▶ [Task prompt]
The answer is the full listing restated exactly, without any pictures.

▶ [Supplied material]
.....

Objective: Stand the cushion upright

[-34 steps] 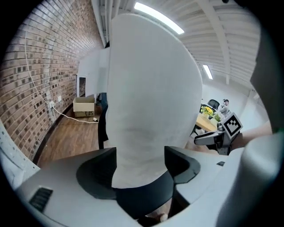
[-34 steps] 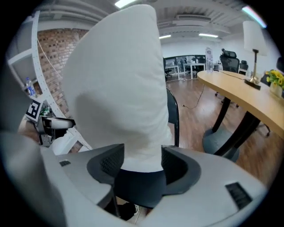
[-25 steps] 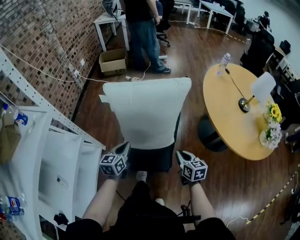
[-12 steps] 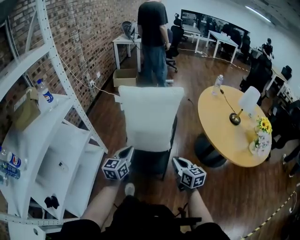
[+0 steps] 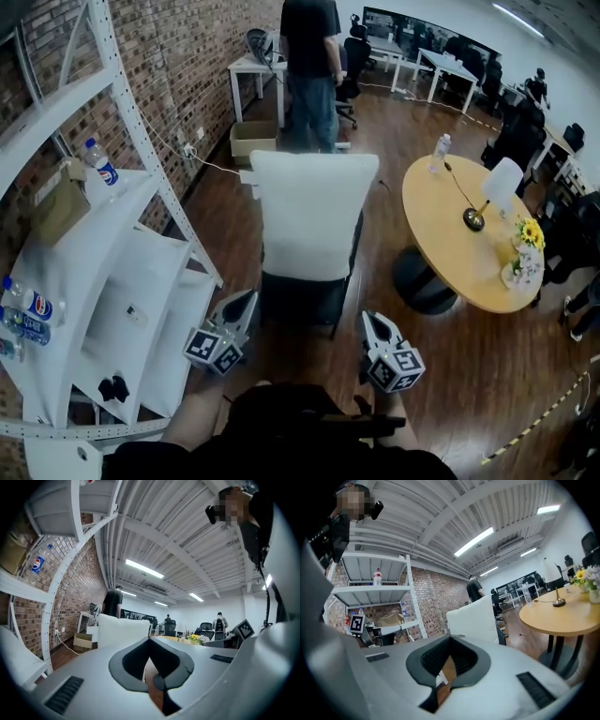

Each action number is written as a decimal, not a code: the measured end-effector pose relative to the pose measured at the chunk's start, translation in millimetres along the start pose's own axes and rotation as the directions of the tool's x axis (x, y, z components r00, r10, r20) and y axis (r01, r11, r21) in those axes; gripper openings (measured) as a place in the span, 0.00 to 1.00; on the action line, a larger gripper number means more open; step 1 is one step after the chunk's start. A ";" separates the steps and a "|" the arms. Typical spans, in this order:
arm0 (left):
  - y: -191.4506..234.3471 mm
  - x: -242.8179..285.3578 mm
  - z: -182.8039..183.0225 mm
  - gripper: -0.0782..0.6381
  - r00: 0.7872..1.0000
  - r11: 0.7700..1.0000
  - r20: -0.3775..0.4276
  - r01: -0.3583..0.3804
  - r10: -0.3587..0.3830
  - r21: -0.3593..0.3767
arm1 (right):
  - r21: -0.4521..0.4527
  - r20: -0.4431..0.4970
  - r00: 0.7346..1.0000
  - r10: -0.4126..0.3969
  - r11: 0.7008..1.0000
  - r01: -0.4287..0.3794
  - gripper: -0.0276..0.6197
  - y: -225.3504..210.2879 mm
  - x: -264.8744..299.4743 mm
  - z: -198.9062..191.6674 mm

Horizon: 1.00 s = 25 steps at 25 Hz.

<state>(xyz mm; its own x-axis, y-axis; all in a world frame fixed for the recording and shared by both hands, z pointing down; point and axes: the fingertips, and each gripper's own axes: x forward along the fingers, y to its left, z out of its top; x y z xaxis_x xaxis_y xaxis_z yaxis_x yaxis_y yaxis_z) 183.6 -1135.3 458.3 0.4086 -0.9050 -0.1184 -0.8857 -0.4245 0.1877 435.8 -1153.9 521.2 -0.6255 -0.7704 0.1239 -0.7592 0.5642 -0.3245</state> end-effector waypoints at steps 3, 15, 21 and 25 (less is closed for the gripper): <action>19.4 -23.7 15.6 0.11 0.998 0.999 0.055 -0.037 0.037 0.003 | -0.031 -0.018 0.999 -0.046 0.998 0.046 0.05 3.3 -0.8 -10.7; 48.8 -43.3 28.8 0.11 0.996 0.994 0.077 -0.057 0.050 0.093 | -0.070 -0.036 0.996 -0.086 0.994 0.083 0.05 27.3 22.4 -14.9; 53.7 -42.1 19.3 0.11 0.996 0.996 0.072 -0.054 0.049 0.070 | -0.077 -0.015 0.994 -0.107 0.991 0.106 0.05 20.6 21.7 -6.6; 63.5 -39.9 13.8 0.11 0.998 0.998 0.045 -0.039 0.036 0.059 | -0.056 0.023 0.993 -0.119 0.991 0.120 0.05 26.0 25.8 -3.3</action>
<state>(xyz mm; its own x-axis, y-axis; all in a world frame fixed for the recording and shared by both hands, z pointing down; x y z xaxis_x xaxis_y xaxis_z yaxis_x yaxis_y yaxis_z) 108.1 -1125.8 461.4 0.3663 -0.9175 -0.1552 -0.9122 -0.3869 0.1347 399.3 -1158.1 519.1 -0.5266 -0.8385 0.1401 -0.8376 0.4836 -0.2540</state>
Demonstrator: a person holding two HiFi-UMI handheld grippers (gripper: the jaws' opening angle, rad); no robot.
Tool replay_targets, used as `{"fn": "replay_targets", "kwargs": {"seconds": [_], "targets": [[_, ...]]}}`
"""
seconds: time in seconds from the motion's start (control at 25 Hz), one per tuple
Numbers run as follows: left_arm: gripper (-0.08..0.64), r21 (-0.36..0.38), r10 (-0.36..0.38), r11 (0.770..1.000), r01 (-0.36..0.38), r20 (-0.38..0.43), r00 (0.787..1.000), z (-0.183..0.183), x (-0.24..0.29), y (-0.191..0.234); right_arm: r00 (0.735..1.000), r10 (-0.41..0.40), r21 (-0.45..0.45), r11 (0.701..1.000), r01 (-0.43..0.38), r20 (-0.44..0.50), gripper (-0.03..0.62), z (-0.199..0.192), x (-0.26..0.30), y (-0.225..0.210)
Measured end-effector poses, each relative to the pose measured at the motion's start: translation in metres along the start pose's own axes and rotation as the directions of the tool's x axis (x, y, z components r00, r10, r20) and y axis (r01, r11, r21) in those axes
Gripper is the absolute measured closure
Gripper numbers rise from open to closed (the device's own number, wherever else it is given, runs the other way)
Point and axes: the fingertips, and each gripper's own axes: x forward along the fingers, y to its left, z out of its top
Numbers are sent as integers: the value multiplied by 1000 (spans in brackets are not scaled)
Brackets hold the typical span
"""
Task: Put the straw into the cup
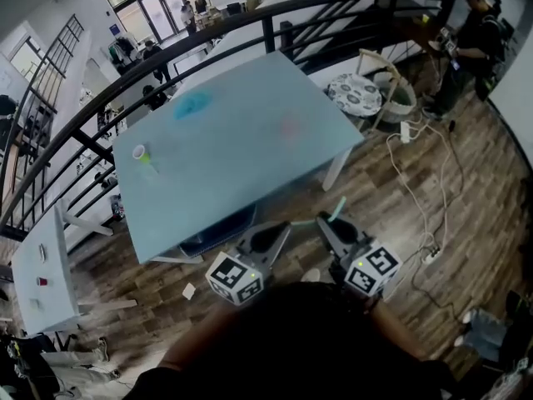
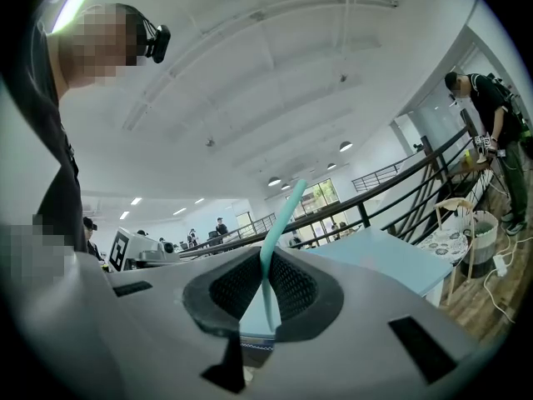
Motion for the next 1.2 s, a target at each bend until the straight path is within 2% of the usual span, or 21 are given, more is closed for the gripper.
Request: {"fn": "replay_targets", "kwargs": {"seconds": [0.32,0.72,1.2], "targets": [[549,-3,-11,1000,11,6,1000,-1,57,-14,1000,1,1,1000,-1,0,555,15,-25,-49],[549,25,-97,995,98,-30,995,1,101,-35,998,-48,30,998,48,27,555,23,-50,-77],[549,-6,-182,983,182,-67,981,-4,145,-26,990,-133,58,990,130,53,555,29,-53,-115]]}}
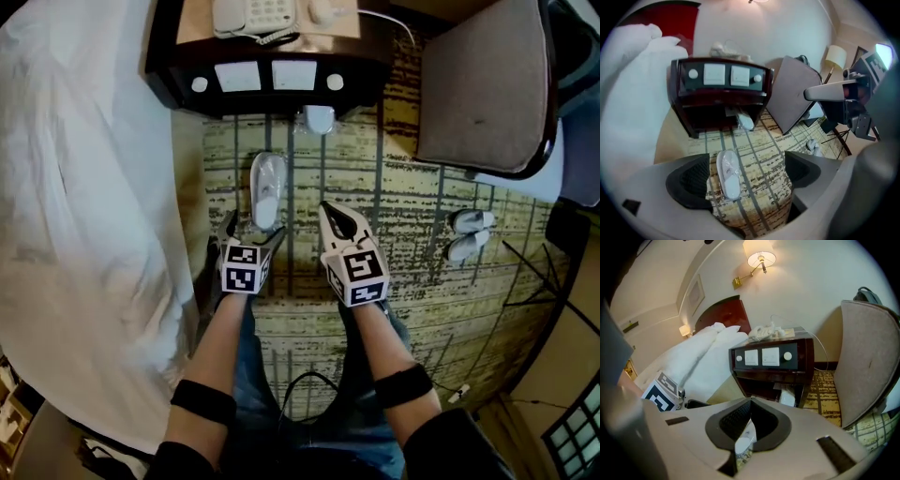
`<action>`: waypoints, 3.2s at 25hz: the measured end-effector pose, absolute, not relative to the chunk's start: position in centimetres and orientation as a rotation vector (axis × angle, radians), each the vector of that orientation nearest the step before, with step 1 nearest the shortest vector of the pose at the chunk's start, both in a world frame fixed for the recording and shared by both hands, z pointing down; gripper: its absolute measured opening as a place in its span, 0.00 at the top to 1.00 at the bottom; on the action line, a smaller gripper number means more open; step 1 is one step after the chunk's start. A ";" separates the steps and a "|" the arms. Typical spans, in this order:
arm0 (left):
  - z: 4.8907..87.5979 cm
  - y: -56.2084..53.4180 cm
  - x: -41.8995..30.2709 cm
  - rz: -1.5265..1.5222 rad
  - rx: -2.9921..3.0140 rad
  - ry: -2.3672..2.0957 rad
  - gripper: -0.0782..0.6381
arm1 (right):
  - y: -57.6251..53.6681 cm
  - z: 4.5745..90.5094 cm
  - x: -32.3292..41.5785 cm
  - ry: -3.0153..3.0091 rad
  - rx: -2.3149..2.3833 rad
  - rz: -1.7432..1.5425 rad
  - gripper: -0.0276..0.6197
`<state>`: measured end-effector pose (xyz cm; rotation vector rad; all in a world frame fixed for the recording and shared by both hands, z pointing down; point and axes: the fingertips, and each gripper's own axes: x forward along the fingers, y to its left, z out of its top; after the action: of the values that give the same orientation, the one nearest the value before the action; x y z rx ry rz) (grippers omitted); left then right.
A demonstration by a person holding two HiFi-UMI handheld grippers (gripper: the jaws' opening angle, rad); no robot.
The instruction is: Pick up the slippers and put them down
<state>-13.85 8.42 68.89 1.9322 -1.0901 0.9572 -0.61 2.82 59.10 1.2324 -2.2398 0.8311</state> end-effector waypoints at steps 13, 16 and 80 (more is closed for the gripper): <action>94.1 12.5 -15.2 1.088 1.699 -1.076 0.09 | 4.3 80.2 -4.3 -2.151 1.229 0.942 0.96; 98.1 13.2 -15.5 1.133 1.672 -1.099 0.07 | 4.3 83.2 -4.4 -2.139 1.244 0.968 0.96; 91.6 -8.0 -18.6 0.597 1.900 -1.082 0.56 | 0.1 83.2 -7.7 -2.164 1.352 1.000 0.96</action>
<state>-18.58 -7.96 91.56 1.9003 -1.0815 0.5969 -7.68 0.05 83.20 1.3516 -2.1641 1.0003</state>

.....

▶ [Expected answer]
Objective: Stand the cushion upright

[-34 steps] 
[-34 steps] 
[-25 steps] 
[-12 steps] 
[+0 steps] 

Each action number is written as a decimal, not a code: the measured end-effector pose relative to the pose measured at the chunk's start, translation in millimetres along the start pose's own axes and rotation as the directions of the tool's x axis (x, y, z components r00, r10, r20) and y axis (r01, r11, r21) in those axes; gripper openings (measured) as a place in the span, 0.00 to 1.00; on the action line, a larger gripper number means more open; step 1 is one step after the chunk's start. A ";" separates the steps and a "|" the arms. Typical spans, in this order:
arm0 (left):
  - y: -191.4506..234.3471 mm
  - x: -242.8179..285.3578 mm
  - z: -182.8039..183.0225 mm
  - gripper: -0.0782..0.6381
  - r00: 0.7872..1.0000
  - r11: 0.7700..1.0000
  - r20: -0.3775..0.4276
  - r01: -0.3583..0.3804
  - r10: -0.3587..0.3830
  - r21: -0.3593..0.3767
arm1 (right):
  - r21: -0.4521..0.4527
  - r20: -0.4431..0.4970
  - r00: 0.7346..1.0000
  - r10: -0.4126..0.3969
  - r11: 0.7008..1.0000
  - r01: -0.4287..0.3794
  - gripper: -0.0276..0.6197
  - y: -225.3504..210.2879 mm
  - x: -264.8744..299.4743 mm
  - z: -198.9062..191.6674 mm

Horizon: 1.00 s = 25 steps at 25 Hz.

<state>(xyz mm; its own x-axis, y-axis; all in a world frame fixed for the recording and shared by both hands, z pointing down; point and axes: the fingertips, and each gripper's own axes: x forward along the fingers, y to its left, z out of its top; x y z xaxis_x xaxis_y xaxis_z yaxis_x yaxis_y yaxis_z) 183.6 -1135.3 458.3 0.4086 -0.9050 -0.1184 -0.8857 -0.4245 0.1877 435.8 -1153.9 521.2 -0.6255 -0.7704 0.1239 -0.7592 0.5642 -0.3245</state> end-effector waypoints at steps 3, 15, 21 and 25 (less is closed for the gripper): <action>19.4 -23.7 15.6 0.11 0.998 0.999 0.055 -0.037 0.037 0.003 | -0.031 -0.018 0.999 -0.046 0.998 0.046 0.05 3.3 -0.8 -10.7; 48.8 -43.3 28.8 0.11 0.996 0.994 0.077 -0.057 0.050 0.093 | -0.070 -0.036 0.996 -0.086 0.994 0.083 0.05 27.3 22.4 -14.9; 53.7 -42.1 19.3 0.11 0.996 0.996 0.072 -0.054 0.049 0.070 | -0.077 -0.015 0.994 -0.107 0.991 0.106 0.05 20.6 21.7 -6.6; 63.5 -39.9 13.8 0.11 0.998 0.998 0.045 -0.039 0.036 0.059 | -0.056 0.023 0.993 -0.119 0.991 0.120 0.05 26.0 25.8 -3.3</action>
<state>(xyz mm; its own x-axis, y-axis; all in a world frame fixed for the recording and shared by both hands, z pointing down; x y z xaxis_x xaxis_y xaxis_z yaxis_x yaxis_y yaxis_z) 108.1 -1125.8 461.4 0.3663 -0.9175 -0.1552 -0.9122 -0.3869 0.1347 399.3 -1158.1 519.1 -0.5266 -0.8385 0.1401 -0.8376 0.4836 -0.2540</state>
Demonstrator: a person holding two HiFi-UMI handheld grippers (gripper: the jaws' opening angle, rad); no robot.
Tool replay_targets, used as `{"fn": "replay_targets", "kwargs": {"seconds": [_], "targets": [[_, ...]]}}`
"""
seconds: time in seconds from the motion's start (control at 25 Hz), one per tuple
Numbers run as follows: left_arm: gripper (-0.08..0.64), r21 (-0.36..0.38), r10 (-0.36..0.38), r11 (0.770..1.000), r01 (-0.36..0.38), r20 (-0.38..0.43), r00 (0.787..1.000), z (-0.183..0.183), x (-0.24..0.29), y (-0.191..0.234); right_arm: r00 (0.735..1.000), r10 (-0.41..0.40), r21 (-0.45..0.45), r11 (0.701..1.000), r01 (-0.43..0.38), r20 (-0.44..0.50), gripper (-0.03..0.62), z (-0.199..0.192), x (-0.26..0.30), y (-0.225..0.210)
Measured end-effector poses, each relative to the pose measured at the motion's start: translation in metres along the start pose's own axes and rotation as the directions of the tool's x axis (x, y, z components r00, r10, r20) and y axis (r01, r11, r21) in those axes
Gripper is the absolute measured closure
Gripper numbers rise from open to closed (the device's own number, wherever else it is given, runs the other way)
Point and axes: the fingertips, and each gripper's own axes: x forward along the fingers, y to its left, z out of its top
Numbers are sent as integers: the value multiplied by 1000 (spans in brackets are not scaled)
Brackets hold the typical span
"""
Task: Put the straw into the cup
Motion for the next 1.2 s, a target at each bend until the straight path is within 2% of the usual span, or 21 are given, more is closed for the gripper.
Request: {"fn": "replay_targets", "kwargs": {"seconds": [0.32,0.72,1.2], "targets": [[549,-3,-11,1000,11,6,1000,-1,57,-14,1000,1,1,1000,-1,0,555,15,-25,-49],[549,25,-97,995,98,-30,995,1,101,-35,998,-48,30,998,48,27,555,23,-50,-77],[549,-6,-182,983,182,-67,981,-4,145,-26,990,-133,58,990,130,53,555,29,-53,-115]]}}
`<action>`: waypoints, 3.2s at 25hz: the measured end-effector pose, absolute, not relative to the chunk's start: position in centimetres and orientation as a rotation vector (axis × angle, radians), each the vector of that orientation nearest the step before, with step 1 nearest the shortest vector of the pose at the chunk's start, both in a world frame fixed for the recording and shared by both hands, z pointing down; gripper: its absolute measured opening as a place in its span, 0.00 at the top to 1.00 at the bottom; on the action line, a smaller gripper number means more open; step 1 is one step after the chunk's start. A ";" separates the steps and a "|" the arms. Typical spans, in this order:
arm0 (left):
  - z: 4.8907..87.5979 cm
  - y: -56.2084..53.4180 cm
  - x: -41.8995..30.2709 cm
  - rz: -1.5265..1.5222 rad
  - rx: -2.9921..3.0140 rad
  - ry: -2.3672..2.0957 rad
  - gripper: -0.0782..0.6381
arm1 (right):
  - y: -57.6251..53.6681 cm
  - z: 4.5745..90.5094 cm
  - x: -32.3292..41.5785 cm
  - ry: -3.0153..3.0091 rad
  - rx: -2.3149..2.3833 rad
  - rz: -1.7432..1.5425 rad
  - gripper: -0.0276..0.6197
`<state>`: measured end-effector pose (xyz cm; rotation vector rad; all in a world frame fixed for the recording and shared by both hands, z pointing down; point and axes: the fingertips, and each gripper's own axes: x forward along the fingers, y to its left, z out of its top; after the action: of the values that give the same orientation, the one nearest the value before the action; x y z rx ry rz) (grippers omitted); left then right.
A demonstration by a person holding two HiFi-UMI handheld grippers (gripper: the jaws' opening angle, rad); no robot.
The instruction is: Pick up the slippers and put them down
<state>-13.85 8.42 68.89 1.9322 -1.0901 0.9572 -0.61 2.82 59.10 1.2324 -2.2398 0.8311</state> end-effector waypoints at steps 13, 16 and 80 (more is closed for the gripper): <action>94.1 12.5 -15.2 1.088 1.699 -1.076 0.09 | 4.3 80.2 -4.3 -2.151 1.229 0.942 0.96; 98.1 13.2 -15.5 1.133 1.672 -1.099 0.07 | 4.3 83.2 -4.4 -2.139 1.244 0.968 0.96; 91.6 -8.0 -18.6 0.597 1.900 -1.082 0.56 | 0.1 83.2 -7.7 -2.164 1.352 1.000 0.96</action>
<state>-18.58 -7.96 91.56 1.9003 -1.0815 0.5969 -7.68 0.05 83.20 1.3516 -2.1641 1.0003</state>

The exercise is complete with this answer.